Kyler Murray
Kyler Murray received the Davey O'Brien Award on Monday. In this picture, Murray attends SiriusXM at Super Bowl LIII Radio Row in Atlanta, Jan. 31, 2019. Cindy Ord/Getty Images for SiriusXM

Kyler Murray’s focus now has completely shifted towards football after he informed Oakland Athletics he will not be playing baseball this season. Spring training gets underway this week, but the Heisman Trophy winner was preparing to receive the Davey O’Brien Award – given to the nation’s best college quarterback.

The questions, however, were not focused on Murray’s athletic ability or his decision to switch to playing football over baseball – but his height for a signal caller in the NFL. The 21-year-old threw 4,361 yards, running for 1,001 and accruing 54 total touchdowns and is now projected to be a first-round NFL Draft pick in 2019.

A number of NFL executives and scouts have expressed concern over his height, but Murray made it clear that he is not 5'7" as some had claimed. He revealed that he was 5'10" after accepting the Davey O’Brien Award and admitted it was this past season that allowed him to get noticed by the NFL teams as he was not “too hot” until then.

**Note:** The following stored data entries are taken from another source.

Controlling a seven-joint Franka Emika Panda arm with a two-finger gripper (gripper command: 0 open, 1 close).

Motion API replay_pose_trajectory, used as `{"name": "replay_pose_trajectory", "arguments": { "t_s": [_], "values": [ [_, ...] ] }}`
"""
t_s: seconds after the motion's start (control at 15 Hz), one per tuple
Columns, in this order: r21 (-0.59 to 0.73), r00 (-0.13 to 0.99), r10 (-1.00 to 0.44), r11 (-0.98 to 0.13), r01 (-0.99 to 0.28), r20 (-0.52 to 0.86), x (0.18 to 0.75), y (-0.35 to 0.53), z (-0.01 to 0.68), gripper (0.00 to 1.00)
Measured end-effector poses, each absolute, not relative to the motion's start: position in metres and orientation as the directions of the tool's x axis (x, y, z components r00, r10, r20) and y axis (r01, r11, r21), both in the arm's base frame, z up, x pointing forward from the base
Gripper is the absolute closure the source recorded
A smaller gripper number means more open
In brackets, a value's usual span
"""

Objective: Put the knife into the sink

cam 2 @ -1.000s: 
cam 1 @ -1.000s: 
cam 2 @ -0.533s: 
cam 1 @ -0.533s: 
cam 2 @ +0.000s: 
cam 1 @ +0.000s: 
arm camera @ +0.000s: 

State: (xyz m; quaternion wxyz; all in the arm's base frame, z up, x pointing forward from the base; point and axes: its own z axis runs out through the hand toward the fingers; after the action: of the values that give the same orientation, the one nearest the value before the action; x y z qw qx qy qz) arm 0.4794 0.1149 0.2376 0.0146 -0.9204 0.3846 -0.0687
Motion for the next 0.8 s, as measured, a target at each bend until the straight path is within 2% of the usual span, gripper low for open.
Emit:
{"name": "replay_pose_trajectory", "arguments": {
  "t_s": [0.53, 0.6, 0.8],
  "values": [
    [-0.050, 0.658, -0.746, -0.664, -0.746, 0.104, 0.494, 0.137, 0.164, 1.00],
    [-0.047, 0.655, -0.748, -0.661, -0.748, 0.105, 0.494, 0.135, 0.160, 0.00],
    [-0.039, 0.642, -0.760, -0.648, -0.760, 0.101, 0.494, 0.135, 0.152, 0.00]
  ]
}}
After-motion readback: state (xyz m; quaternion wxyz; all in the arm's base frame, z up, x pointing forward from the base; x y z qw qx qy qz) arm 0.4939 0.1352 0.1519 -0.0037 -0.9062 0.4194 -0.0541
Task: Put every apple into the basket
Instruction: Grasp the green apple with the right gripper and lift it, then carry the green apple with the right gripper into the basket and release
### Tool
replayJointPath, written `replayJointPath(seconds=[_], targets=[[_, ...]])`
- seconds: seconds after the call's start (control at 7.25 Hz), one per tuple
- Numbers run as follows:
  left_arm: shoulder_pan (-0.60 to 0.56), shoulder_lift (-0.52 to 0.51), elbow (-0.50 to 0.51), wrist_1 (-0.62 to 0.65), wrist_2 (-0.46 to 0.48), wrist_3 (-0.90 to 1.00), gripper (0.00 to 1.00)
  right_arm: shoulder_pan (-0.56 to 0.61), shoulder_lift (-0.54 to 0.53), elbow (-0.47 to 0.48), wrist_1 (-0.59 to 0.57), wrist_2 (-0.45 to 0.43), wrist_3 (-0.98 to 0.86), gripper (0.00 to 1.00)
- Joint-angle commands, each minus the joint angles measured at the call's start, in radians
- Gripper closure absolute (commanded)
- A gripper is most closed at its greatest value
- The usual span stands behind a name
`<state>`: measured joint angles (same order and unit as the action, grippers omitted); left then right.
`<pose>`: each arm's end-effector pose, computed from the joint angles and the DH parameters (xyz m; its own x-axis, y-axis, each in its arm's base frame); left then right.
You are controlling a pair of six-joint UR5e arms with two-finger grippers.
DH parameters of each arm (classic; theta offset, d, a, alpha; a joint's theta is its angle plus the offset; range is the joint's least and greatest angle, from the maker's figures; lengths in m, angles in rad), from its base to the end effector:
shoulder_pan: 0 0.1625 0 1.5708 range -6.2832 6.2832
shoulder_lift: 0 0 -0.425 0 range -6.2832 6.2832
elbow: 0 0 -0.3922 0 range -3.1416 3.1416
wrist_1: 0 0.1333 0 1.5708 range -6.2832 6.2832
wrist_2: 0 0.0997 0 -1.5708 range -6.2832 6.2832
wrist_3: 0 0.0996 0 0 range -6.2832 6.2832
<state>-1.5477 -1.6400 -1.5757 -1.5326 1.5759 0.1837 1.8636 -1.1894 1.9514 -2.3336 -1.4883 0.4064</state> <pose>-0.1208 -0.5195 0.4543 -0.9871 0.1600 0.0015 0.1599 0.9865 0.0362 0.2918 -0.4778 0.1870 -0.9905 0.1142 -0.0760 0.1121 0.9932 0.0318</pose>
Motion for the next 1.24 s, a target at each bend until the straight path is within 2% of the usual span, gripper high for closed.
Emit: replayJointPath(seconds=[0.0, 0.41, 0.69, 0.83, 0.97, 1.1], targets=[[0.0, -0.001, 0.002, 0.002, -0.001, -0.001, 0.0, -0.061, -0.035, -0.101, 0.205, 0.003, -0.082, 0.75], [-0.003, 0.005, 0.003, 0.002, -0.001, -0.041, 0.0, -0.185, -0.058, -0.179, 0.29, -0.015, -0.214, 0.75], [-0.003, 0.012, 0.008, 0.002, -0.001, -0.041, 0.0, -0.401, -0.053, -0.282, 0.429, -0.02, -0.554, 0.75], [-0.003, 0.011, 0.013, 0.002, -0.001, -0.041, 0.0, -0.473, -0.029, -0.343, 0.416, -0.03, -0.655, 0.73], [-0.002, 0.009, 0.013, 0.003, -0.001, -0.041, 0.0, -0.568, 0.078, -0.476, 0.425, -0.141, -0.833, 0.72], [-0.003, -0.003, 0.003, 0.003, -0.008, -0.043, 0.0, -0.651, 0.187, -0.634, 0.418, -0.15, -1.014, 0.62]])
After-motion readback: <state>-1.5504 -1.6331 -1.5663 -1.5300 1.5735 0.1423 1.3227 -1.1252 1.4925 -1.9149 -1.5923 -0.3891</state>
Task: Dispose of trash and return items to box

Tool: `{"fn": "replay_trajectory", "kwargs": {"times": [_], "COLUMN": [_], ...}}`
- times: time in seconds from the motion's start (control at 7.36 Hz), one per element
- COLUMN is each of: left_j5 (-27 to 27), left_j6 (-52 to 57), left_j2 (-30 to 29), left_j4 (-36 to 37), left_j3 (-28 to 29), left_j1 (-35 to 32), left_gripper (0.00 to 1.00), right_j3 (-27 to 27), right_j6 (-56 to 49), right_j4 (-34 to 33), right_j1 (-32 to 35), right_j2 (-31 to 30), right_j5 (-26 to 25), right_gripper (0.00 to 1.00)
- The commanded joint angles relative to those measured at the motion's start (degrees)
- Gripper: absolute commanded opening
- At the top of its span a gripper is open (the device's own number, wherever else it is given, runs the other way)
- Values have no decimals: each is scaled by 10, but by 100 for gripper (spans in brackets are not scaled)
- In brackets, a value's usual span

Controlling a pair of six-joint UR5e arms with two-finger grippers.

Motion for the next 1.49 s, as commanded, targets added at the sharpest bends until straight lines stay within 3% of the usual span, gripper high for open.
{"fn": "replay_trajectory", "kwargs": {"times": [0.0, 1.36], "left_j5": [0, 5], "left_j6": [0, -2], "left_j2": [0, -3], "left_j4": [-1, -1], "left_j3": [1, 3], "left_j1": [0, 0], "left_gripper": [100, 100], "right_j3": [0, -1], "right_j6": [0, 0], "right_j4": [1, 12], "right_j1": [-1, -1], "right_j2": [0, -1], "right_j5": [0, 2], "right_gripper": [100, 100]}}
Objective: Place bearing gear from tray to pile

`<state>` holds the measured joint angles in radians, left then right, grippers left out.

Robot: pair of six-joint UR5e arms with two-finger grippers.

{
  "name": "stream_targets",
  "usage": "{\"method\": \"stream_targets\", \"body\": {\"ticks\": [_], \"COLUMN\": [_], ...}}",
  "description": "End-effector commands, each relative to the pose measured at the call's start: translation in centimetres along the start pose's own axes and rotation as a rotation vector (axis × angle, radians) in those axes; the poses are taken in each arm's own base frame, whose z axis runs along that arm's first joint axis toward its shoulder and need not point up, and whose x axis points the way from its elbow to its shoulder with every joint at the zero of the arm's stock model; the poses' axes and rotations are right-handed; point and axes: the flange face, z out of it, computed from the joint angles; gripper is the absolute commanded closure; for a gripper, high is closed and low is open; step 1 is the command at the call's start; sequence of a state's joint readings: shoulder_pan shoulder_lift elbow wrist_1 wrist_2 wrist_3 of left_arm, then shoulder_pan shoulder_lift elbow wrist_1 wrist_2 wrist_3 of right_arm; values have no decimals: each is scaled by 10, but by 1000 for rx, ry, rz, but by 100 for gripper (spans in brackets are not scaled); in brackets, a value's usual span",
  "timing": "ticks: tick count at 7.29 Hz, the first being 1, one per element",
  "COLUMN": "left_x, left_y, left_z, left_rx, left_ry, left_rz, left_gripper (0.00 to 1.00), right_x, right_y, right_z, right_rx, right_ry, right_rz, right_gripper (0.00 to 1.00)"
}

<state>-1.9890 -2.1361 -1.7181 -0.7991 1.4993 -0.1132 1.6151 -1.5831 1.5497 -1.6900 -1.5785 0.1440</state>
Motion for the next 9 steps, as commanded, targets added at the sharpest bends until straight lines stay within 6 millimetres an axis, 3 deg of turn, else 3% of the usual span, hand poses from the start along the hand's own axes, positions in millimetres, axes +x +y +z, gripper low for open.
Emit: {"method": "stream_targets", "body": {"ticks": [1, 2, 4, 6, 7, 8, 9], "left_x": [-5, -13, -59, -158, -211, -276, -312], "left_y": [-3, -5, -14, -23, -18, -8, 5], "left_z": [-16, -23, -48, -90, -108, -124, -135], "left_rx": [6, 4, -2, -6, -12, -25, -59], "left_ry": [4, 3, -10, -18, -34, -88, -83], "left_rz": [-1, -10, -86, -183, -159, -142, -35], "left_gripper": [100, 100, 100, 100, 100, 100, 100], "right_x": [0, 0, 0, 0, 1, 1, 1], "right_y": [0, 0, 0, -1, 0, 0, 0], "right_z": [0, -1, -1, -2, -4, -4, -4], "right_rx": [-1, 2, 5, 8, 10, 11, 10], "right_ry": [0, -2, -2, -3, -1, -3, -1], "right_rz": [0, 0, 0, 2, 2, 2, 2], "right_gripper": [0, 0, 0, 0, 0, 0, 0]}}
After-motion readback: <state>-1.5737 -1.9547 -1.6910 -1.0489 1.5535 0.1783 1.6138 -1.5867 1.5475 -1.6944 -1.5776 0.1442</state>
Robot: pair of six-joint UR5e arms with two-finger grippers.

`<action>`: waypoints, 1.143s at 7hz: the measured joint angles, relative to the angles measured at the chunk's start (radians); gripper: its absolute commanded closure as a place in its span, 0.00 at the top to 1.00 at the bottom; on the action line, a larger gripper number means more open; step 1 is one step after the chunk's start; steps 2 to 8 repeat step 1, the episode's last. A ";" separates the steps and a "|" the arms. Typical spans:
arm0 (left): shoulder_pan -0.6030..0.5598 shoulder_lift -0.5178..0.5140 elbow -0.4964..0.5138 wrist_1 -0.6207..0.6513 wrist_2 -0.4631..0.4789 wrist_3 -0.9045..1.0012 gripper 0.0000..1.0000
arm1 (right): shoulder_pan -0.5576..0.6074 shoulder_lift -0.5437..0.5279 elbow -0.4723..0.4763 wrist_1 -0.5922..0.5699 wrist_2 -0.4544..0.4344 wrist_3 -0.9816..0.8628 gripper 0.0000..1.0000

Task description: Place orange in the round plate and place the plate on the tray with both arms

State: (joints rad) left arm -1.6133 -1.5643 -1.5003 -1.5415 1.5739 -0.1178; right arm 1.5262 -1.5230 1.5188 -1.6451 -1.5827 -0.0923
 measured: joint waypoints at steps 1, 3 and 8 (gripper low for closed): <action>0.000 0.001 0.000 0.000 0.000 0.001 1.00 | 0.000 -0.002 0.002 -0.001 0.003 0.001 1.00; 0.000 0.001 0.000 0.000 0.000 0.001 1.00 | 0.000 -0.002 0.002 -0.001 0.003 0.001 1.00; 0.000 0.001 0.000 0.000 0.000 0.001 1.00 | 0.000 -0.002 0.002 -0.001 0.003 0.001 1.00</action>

"There's something about football that you can't really explain. If you've played it, you understand what it takes to be successful at the game," Murray said, as Dallas News’ Sports Day. "There's a love for the game that I can't really explain. Obviously my career as far as the early stages of my college career, it wasn't looking too hot. I didn't know how the NFL felt about me.”

"And then after this past season, it was to go in and kind of put myself in the best possible situation. I think I did that. Now you've got a 5'10" kid projected to go in the first round, playing quarterback. It's not normal,” he added.

Murray admitted it was difficult for him when he had to inform the Athletics about his decision to focus on football rather than report to spring training and prepare for the upcoming baseball season. But he said that in the end, he had to go with what “his heart” was telling him, while also getting feedback from former Heisman Trophy winners Tim Tebow and Baker Mayfield.

"At the end of the day," Murray said. "I had to go with my gut and what my heart was telling me what to do."

The Oklahoma Sooners quarterback confirmed his presence for the upcoming NFL Combine which begins Feb. 26 in Indianapolis but remained coy on the specifics, while also not revealing where he would be training. The young signal-caller, however, is aware of what his job is and what the NFL teams want.

"I think that's my job, not sell myself, but make them feel great about me, make them know they're investing in me," the quarterback added. "I think that's something that I'll have to do when I go up there."